Petit manoir de deux étages dans le style néoclassique, reconstruit au début du XXe siècle et devenu l'ambassade du Kenya au milieu de ce même siècle, cache en son sein une construction plus ancienne de Moscou datant de 1806, qui a survécu à l'incendie. En 1911, le bâtiment a été rénové par l'ingénieur N.G. Lazarev, qui l'a orné de bas-reliefs et de couronnes en plâtre. Cela s'est produit presque simultanément avec la construction de l'immeuble voisin sur la Préchistenka, 13, conçu par l'architecte G.A. Gelrich. Les deux bâtiments ont été commandés par Yakov Andreyevich Reck, banquier et entrepreneur, membre de la section moscovite de la Société technique russe et fondateur de la Société anonyme de commerce et de construction de Moscou, l'une des plus grandes entreprises de construction en Russie. Au début du XXe siècle, Reck était l'un des principaux promoteurs de Moscou. Par exemple, en 1900, sa Société a construit les rangées Nikolsky sur la rue Nikolskaya. Reck construisait également des maisons à ses propres frais, attirant des architectes renommés, puis les vendait.

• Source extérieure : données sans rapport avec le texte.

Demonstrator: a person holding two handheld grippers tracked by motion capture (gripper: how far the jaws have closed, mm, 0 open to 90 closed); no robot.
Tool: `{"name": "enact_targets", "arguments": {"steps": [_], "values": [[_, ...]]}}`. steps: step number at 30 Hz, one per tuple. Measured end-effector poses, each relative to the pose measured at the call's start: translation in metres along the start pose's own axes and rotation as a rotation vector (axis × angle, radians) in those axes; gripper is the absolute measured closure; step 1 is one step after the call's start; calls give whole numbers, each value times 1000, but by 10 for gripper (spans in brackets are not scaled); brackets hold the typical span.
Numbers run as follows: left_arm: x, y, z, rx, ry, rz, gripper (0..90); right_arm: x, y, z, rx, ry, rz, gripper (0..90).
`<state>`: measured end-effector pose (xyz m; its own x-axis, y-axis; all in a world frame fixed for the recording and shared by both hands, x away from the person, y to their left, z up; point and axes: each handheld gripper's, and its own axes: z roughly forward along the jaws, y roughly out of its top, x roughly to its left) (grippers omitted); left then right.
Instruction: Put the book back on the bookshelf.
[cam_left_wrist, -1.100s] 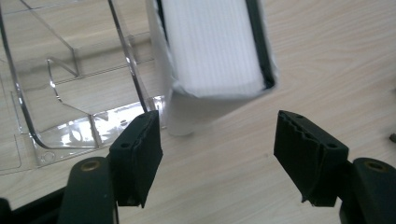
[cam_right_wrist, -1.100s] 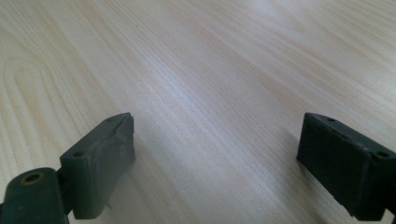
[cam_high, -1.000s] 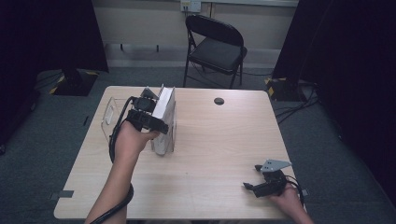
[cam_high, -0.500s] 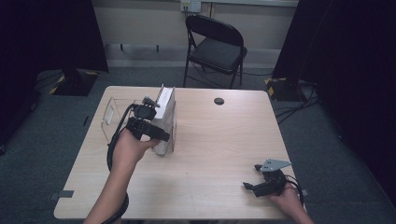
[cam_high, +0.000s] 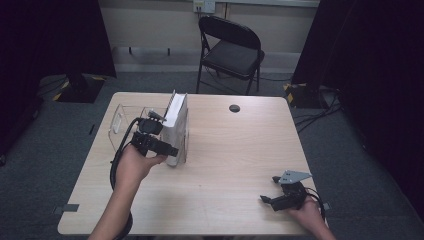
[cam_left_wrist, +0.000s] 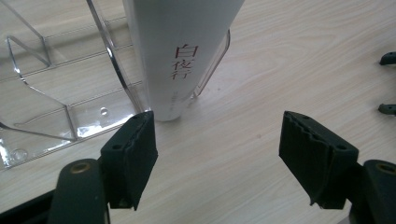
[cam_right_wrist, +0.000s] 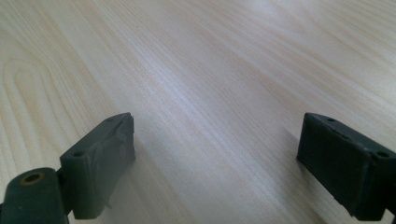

Reck adhérait au principe suivant : « Il faut embellir Moscou avec des maisons élégantes, qui, tout en ayant les commodités techniques des constructions urbaines d'Europe occidentale, ne tueraient pas le coloris national de Moscou ».
Yakov Reck vivait dans la maison du passage Lopukhinsky, 5, tandis que l'immeuble voisin sur la Préchistenka, 13, était loué. Après la révolution, le bâtiment a abrité la Société tout-Union des anciens exilés politiques et des déportés, où se trouvaient un musée et les rédactions du dictionnaire biobibliographique et du magazine « Katorga et exil », où étaient publiées des recherches et des documents importants sur l'histoire du mouvement révolutionnaire en Russie. La Société a cessé ses activités en 1935.
En 2005, le bâtiment a été restauré. Les intérieurs ont conservé leur structure spatiale et leur aménagement partiel. Dans le sous-sol, des voûtes en berceau ont été préservées, tandis que les voûtes Monier se trouvent dans le sous-sol et au premier étage. Les ornements en plâtre sur les plafonds, dans le hall d'entrée et le boudoir du deuxième étage, les rosaces en plâtre, les corniches de plafond tirées, ainsi que les finitions des fenêtres et des portes en marbre artificiel ont été conservés. La façade a conservé sa solution compositionnelle et son aménagement architectural et artistique de 1911, y compris les éléments en plâtre et en stuc, les tirants profilés et les corniches, les pilastres et les encadrements de fenêtres. Les vases, les attiques avec des vases au-dessus des risalits latéraux et les auvents métalliques au-dessus des entrées restent authentiques.